**About this task:**
Could you copy, word for word, only the lines from the one containing "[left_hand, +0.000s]" through the last line of the records below, both included?
--- Material to process Enclosed Below ---
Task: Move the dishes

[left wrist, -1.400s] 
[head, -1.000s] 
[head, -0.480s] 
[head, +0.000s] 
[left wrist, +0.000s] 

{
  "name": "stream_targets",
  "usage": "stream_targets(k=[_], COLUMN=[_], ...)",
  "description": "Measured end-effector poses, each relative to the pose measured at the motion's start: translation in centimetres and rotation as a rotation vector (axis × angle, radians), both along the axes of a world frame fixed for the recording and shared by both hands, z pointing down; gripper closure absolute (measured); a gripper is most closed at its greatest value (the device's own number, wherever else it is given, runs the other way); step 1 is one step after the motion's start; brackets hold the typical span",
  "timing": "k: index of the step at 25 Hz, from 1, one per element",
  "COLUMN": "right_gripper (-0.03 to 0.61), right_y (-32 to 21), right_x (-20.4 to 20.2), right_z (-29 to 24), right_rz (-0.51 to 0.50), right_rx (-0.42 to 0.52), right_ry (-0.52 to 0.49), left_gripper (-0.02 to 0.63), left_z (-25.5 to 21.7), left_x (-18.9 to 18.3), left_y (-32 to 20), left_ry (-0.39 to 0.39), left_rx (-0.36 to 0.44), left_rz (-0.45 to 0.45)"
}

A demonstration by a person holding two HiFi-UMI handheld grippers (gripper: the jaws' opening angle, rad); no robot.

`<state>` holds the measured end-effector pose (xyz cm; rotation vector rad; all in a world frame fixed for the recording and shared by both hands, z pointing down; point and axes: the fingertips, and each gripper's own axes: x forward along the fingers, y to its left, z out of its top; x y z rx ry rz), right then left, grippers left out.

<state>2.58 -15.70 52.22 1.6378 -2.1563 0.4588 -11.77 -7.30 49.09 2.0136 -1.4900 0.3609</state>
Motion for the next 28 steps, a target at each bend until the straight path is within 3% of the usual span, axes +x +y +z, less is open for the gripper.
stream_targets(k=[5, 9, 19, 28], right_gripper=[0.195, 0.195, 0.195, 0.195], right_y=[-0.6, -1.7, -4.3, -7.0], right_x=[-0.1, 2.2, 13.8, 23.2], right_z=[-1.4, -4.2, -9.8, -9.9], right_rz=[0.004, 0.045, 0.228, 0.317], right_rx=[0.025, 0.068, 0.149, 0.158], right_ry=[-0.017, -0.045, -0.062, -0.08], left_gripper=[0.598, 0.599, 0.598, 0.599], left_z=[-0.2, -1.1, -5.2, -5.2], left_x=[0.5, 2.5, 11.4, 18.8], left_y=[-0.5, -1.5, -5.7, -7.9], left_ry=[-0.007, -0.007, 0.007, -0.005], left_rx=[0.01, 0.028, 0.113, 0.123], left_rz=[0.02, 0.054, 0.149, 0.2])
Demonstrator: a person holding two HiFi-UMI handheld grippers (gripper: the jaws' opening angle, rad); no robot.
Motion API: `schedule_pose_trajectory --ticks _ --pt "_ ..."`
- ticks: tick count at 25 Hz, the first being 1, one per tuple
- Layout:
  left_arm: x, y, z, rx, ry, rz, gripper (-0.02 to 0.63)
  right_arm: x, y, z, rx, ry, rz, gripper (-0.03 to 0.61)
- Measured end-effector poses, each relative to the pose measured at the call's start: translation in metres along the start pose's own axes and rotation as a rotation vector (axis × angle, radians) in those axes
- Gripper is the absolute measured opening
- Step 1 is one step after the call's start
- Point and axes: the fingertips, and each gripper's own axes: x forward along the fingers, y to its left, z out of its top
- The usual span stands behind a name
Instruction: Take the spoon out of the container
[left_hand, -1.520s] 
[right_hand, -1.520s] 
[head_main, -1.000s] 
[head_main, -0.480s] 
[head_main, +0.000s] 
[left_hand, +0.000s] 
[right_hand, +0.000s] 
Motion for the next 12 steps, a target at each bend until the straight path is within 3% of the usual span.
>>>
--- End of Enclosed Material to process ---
**Solution for this task:**
[left_hand, +0.000s] 
[right_hand, +0.000s] 
Motion for the next 12 steps, a target at each bend until the straight path is within 3% of the usual span.
>>>

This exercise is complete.